President Obama announced that he would be extending the moratorium on offshore drilling for at least another 6 months. This announcement just happens to coincide with the time of year that the demand for oil historically spikes — the summer time. Why is it that a decrease in production, combined with a time of historically increasing consumption and a history-making oil disaster, oil is not going through the roof? According to Peter Schiff “Oil prices SHOULD BE going through the roof right now. The only reason they’re not is because of the broad-based sell-off around the world in equities, commodities, and other currencies due to the fear of contagion in Europe. This is trumping the very very bullish news for oil. But once we hit a bottom, I think we’re gonna see a huge increase in the price of oil.”
Peter see’s oil going over $100 a barrell, a huge increase from the current price of oil. See the video below:
There are a myriad of different ETF options available to participate in the rise in oil as some will do much better than others. We have included some in the list below.
PowerShares DB Oil Fund West Texas Intermediate Crude Oil (DBO)
The investment seeks to track the price and yield performance, before fees and expenses, of the Deutsche Bank Liquid Commodity Index — Optimum Yield Oil Excess Return. The index is a rules-based index composed of futures contracts on Light Sweet Crude Oil (WTI) and is intended to reflect the performance of crude oil.

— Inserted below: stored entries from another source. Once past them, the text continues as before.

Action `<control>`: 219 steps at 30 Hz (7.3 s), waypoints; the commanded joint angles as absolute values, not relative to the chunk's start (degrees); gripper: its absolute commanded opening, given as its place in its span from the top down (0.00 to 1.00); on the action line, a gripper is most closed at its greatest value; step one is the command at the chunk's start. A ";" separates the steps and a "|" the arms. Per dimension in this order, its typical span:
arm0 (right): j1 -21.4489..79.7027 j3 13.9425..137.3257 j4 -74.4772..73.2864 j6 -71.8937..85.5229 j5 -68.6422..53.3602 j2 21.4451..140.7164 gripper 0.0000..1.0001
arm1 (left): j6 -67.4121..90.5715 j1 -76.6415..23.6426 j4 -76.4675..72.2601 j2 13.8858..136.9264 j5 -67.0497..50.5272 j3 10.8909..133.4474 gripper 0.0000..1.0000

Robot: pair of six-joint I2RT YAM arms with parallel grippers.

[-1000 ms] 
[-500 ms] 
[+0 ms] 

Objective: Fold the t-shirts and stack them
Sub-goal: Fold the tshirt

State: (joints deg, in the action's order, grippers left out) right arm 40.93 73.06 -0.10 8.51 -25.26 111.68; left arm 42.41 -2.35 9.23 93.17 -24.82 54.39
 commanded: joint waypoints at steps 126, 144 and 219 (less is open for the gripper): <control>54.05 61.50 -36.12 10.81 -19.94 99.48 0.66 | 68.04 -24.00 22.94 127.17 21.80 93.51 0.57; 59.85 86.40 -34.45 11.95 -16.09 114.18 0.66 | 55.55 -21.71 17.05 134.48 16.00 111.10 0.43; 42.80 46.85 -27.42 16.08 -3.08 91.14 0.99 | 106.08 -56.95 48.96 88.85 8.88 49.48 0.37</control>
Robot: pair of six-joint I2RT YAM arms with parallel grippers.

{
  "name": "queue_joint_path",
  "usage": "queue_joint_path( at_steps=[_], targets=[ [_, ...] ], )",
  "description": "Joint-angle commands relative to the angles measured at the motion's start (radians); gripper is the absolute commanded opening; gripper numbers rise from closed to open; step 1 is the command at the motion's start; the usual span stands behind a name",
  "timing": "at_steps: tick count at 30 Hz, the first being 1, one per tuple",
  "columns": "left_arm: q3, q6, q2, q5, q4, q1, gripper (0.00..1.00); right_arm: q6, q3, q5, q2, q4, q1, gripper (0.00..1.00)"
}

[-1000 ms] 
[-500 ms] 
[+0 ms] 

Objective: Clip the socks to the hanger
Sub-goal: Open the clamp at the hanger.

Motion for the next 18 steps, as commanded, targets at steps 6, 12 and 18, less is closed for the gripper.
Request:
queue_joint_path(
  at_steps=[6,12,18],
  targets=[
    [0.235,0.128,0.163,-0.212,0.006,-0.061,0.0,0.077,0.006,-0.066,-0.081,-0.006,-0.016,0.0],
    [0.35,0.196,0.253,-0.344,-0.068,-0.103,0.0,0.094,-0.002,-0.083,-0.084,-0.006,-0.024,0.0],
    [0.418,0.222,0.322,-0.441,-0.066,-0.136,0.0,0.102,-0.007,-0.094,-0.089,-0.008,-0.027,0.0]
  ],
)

United States Oil Fund West Texas Intermediate Crude Oil (USO)
The investment seeks to reflect the performance, less expenses, of the spot price of West Texas Intermediate (WTI) light, sweet crude oil. The fund will invest in futures contracts for WTI light, sweet crude oil, other types of crude oil, heating oil, gasoline, natural gas and other petroleum based-fuels that are traded on exchanges. It may also invest in other oil interests such as cash-settled options on oil futures contracts, forward contracts for oil, and OTC transactions that are based on the price of oil.

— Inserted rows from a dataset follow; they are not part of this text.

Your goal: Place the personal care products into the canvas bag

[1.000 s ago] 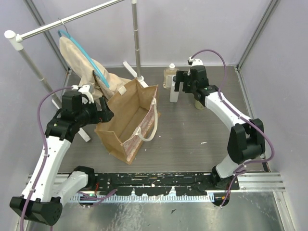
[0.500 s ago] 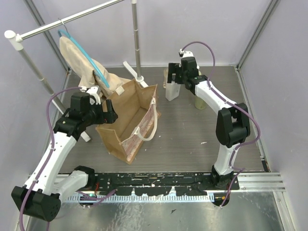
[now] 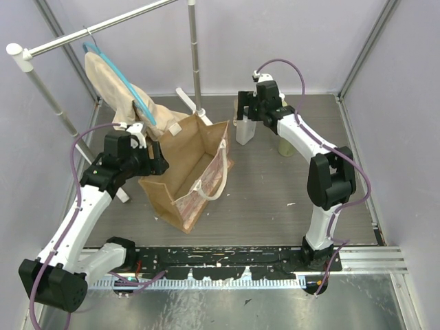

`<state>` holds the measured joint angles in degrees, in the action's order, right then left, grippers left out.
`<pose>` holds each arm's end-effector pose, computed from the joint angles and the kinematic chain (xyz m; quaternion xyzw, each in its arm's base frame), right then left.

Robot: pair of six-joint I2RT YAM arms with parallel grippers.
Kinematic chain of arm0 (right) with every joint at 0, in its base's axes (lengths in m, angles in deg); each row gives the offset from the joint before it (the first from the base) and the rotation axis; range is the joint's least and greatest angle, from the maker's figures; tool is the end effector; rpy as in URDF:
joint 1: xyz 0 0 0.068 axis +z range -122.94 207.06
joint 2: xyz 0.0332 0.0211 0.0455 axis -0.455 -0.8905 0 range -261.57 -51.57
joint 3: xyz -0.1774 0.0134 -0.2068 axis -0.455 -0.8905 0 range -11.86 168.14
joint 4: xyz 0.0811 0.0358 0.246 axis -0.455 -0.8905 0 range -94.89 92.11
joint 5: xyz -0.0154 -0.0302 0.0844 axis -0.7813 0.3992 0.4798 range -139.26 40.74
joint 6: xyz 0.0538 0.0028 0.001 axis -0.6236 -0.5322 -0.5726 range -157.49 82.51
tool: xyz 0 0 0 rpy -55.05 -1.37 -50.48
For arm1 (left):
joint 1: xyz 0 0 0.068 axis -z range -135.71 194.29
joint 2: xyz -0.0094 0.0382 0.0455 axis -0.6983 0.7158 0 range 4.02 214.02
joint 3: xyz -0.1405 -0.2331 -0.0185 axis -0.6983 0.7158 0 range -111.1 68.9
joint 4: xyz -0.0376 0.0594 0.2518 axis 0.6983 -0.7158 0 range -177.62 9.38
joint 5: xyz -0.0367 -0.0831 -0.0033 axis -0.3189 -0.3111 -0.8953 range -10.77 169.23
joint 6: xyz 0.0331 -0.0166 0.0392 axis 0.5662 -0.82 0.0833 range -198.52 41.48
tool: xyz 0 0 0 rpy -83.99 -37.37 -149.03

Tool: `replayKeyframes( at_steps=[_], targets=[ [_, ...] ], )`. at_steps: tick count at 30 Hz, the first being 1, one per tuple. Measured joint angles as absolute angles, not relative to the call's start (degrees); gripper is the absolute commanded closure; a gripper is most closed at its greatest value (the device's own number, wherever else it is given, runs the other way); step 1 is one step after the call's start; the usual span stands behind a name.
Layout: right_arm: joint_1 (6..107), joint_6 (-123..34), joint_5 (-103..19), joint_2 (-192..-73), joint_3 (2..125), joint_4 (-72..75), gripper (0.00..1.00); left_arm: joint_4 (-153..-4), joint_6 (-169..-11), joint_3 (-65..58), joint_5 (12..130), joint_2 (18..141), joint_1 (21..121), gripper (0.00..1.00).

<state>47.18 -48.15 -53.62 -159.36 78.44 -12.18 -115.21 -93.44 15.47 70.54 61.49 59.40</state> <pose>0.4193 0.1507 0.2908 -0.0535 0.8716 0.0969 0.4776 0.2032 -0.0604 0.3106 0.0344 0.8985 -0.1778 0.3998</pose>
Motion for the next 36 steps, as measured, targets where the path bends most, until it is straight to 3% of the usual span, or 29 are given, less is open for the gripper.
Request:
replayKeyframes(
  at_steps=[3,6,9,22,36],
  targets=[
    [47.4,-48.2,-53.1,-159.4,78.5,-12.9,0.00,-115.2,-93.3,15.6,70.5,61.5,59.4,0.50],
    [47.9,-48.7,-53.2,-159.3,78.1,-13.7,0.00,-115.2,-93.2,15.6,70.1,61.5,59.4,0.80],
    [48.2,-50.7,-53.9,-158.8,76.6,-14.3,0.00,-115.2,-93.2,15.6,69.6,61.6,59.4,0.99],
    [53.0,-66.5,-64.0,-157.0,72.5,-9.8,0.00,-115.5,-93.6,15.6,69.0,60.8,59.4,1.00],
    [55.9,-70.6,-77.4,-160.9,73.1,-8.2,0.00,-115.6,-93.8,15.8,68.1,60.2,59.4,1.00]
  ],
)
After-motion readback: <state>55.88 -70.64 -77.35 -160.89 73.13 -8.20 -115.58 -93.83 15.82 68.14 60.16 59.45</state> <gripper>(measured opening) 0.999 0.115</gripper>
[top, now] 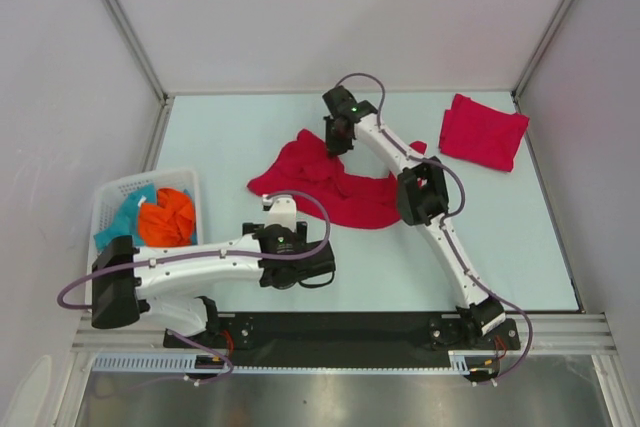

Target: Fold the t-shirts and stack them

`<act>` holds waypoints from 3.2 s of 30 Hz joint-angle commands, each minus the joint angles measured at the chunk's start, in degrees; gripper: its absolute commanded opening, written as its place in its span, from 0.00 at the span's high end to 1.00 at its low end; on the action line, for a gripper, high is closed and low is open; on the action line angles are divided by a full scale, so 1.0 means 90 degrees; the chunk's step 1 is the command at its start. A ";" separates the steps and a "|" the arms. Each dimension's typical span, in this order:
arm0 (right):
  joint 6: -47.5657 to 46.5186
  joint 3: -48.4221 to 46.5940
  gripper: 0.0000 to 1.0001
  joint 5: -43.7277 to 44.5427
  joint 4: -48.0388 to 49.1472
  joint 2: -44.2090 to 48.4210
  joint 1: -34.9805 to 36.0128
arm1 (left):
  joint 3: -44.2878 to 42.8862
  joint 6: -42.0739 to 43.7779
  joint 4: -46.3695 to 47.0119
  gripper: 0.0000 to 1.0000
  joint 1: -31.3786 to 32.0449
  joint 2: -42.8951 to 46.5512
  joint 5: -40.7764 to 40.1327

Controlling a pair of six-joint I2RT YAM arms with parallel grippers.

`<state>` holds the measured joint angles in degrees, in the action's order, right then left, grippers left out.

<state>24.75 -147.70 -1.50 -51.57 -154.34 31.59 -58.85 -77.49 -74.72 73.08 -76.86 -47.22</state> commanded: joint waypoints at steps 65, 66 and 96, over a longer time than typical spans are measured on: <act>-0.0865 -0.0054 0.70 0.2119 -0.0286 0.0557 0.0083 | -0.1147 0.1384 0.0333 0.08 -0.0561 -0.0825 -0.0554; -0.0885 -0.0054 0.70 0.2158 -0.0276 0.0567 0.0093 | -0.1166 0.1442 0.0353 0.08 -0.0571 -0.0845 -0.0554; -0.1139 -0.0034 0.84 0.2275 -0.0090 0.0206 0.0181 | -0.1274 0.2038 0.0763 0.07 -0.0786 -0.1030 -0.0573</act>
<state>15.97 -146.19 16.86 -53.60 -149.91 34.13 -68.07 -60.27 -68.25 66.65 -87.13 -50.85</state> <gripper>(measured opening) 0.256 0.926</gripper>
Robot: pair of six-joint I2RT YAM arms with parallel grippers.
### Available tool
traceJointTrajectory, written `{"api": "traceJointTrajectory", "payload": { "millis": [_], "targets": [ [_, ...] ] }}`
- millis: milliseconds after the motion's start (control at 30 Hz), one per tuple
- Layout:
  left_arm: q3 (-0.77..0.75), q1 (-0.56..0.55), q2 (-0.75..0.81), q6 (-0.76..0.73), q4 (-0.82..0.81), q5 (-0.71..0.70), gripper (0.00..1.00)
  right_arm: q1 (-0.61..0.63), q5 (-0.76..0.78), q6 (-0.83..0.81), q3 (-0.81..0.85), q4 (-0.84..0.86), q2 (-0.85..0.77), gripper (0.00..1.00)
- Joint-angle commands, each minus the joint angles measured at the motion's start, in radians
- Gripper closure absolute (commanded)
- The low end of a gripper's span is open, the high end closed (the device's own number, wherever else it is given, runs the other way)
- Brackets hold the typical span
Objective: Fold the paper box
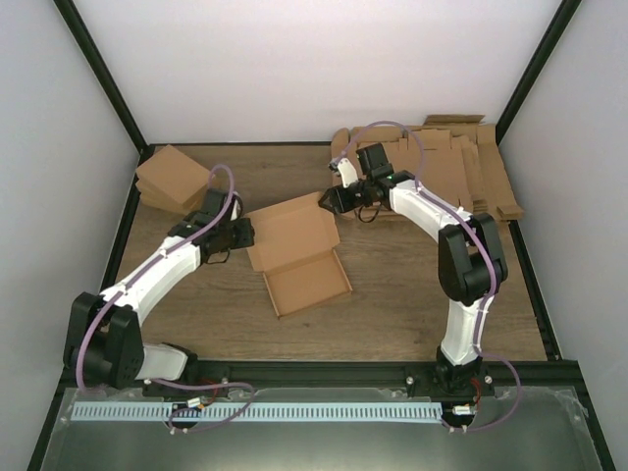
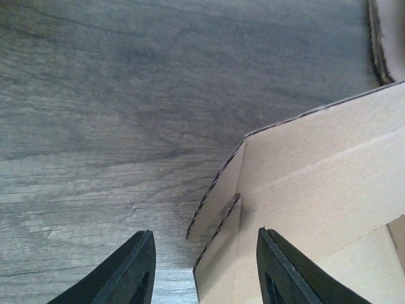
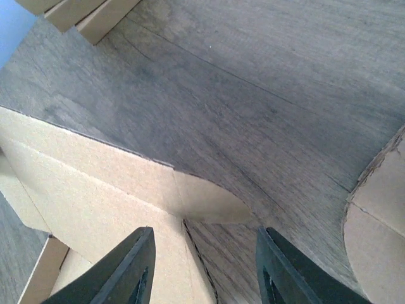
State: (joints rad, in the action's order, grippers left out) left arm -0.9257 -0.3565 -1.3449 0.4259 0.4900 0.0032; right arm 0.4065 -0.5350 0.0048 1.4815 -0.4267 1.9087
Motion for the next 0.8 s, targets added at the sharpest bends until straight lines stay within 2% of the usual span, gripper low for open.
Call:
{"api": "traceJointTrajectory", "payload": {
  "millis": [0, 200, 400, 500, 767],
  "targets": [
    [-0.030, 0.004, -0.030, -0.033, 0.026, -0.017, 0.51, 0.006, 0.000, -0.028, 0.047, -0.053, 0.011, 0.54],
    [-0.027, 0.004, -0.054, -0.047, 0.023, -0.007, 0.53, 0.022, 0.030, -0.027, 0.049, -0.066, 0.025, 0.58],
    [-0.031, 0.004, -0.036, -0.044, 0.015, 0.026, 0.80, 0.046, 0.060, -0.019, 0.056, -0.085, 0.026, 0.77],
    [-0.041, 0.004, -0.021, -0.044, 0.018, 0.047, 0.96, 0.064, 0.078, -0.012, 0.055, -0.087, 0.006, 0.81],
    [-0.080, 0.000, -0.002, -0.035, 0.015, 0.043, 0.96, 0.108, 0.141, 0.031, 0.019, -0.062, -0.066, 0.94]
  ]
}}
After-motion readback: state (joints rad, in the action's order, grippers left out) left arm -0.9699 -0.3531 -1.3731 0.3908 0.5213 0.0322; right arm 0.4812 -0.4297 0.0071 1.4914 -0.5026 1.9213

United States Gasoline Fund Gasoline (UGA)
The investment seeks to track, net of expenses, the changes in percentage terms of the price of gasoline. The trust will invest in the futures contract on unleaded gasoline delivered to the New York harbor traded on the New York Mercantile Exchange that is the near month contract to expire.
iPath S&P GSCI Crude Oil Ttl Ret Idx ETN (OIL)

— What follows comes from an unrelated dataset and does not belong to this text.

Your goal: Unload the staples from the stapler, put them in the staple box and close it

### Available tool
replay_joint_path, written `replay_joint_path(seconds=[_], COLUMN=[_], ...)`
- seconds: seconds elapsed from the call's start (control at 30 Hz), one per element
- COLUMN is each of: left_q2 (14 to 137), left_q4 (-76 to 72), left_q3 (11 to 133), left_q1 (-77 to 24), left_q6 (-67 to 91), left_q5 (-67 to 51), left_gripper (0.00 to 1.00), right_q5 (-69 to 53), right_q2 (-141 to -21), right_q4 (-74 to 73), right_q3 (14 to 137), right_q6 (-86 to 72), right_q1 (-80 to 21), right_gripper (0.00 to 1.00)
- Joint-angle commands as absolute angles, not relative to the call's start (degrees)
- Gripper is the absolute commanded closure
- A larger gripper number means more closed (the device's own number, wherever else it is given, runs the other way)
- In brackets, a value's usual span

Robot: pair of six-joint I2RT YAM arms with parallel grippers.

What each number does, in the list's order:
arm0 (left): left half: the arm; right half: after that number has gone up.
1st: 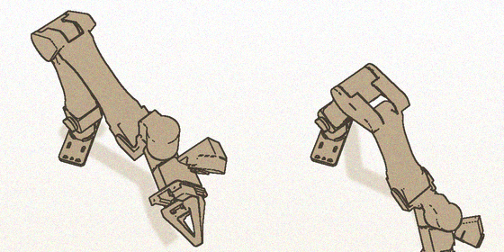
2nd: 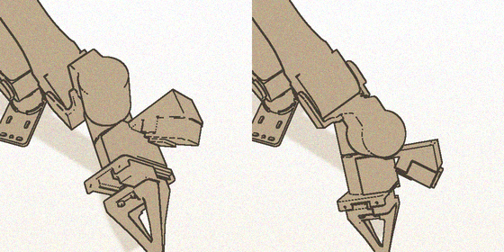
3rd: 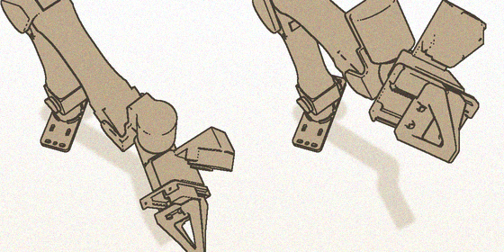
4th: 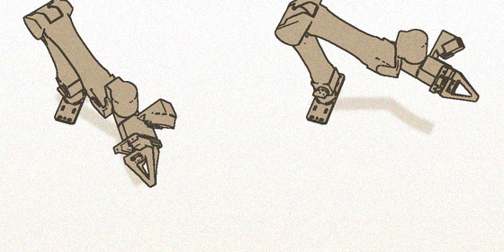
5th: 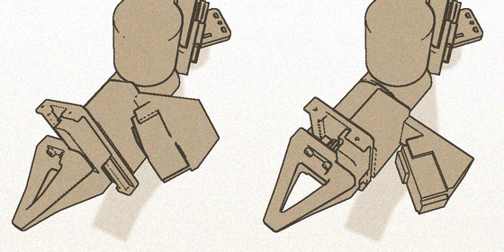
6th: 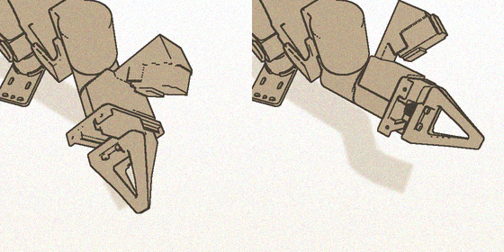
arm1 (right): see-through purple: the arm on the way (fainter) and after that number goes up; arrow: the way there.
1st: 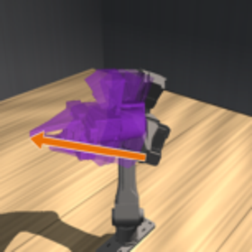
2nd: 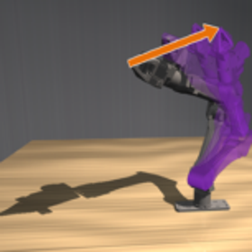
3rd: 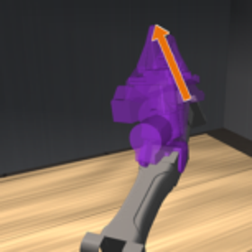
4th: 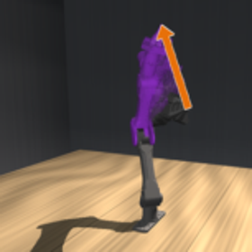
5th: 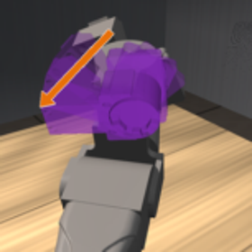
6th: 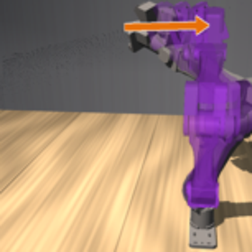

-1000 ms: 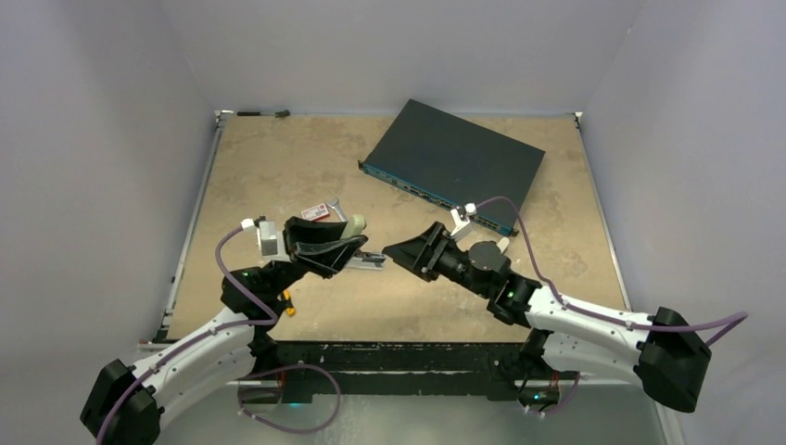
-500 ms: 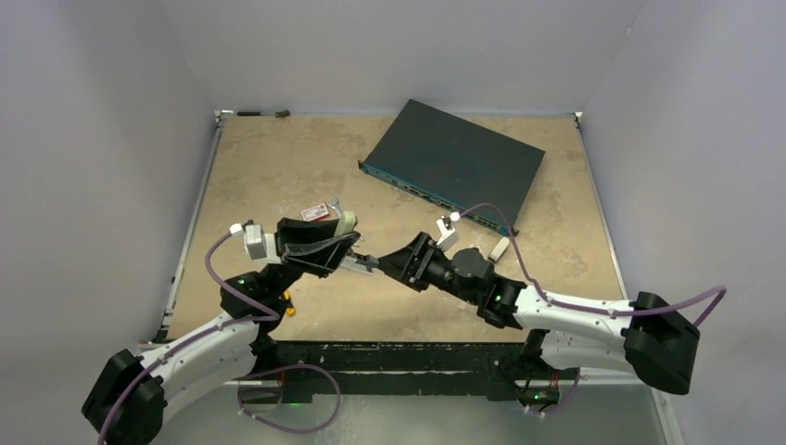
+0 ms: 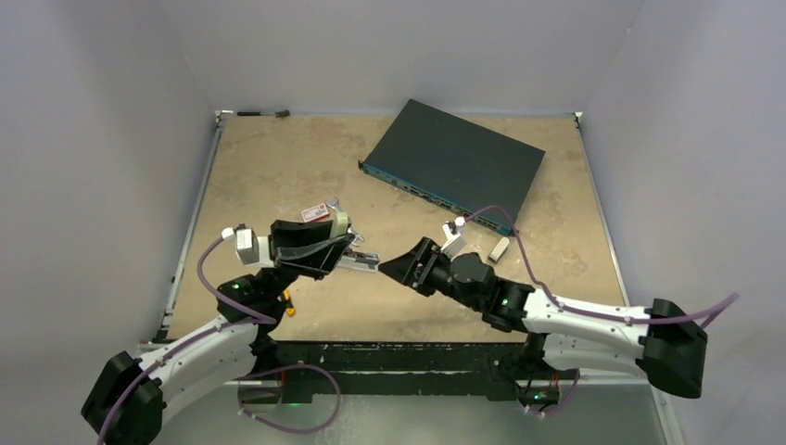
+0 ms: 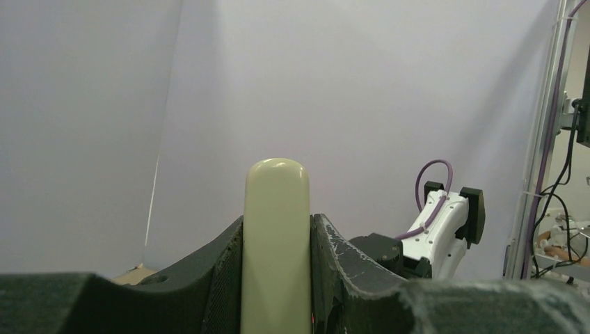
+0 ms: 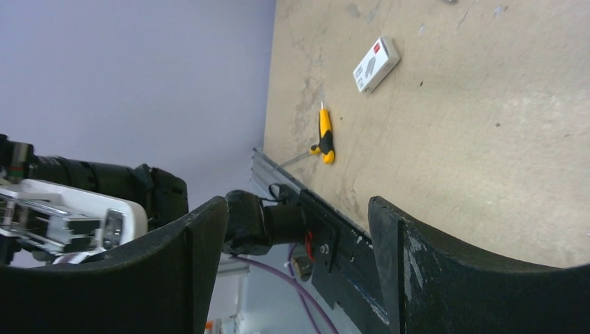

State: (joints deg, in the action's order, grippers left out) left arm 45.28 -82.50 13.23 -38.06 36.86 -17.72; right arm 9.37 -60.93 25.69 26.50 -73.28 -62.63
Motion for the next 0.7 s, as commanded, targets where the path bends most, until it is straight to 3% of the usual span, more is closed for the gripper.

The investment is linked to the performance of the Goldman Sachs Crude Oil Return Index and reflects the returns that are potentially available through an unleveraged investment in the futures contacts comprising the index plus the Treasury Bill rate of interest that could be earned on funds committed to the trading of the underlying contracts. The index is derived from the West Texas Intermediate (WTI) crude oil futures contract traded on the New York Mercantile Exchange.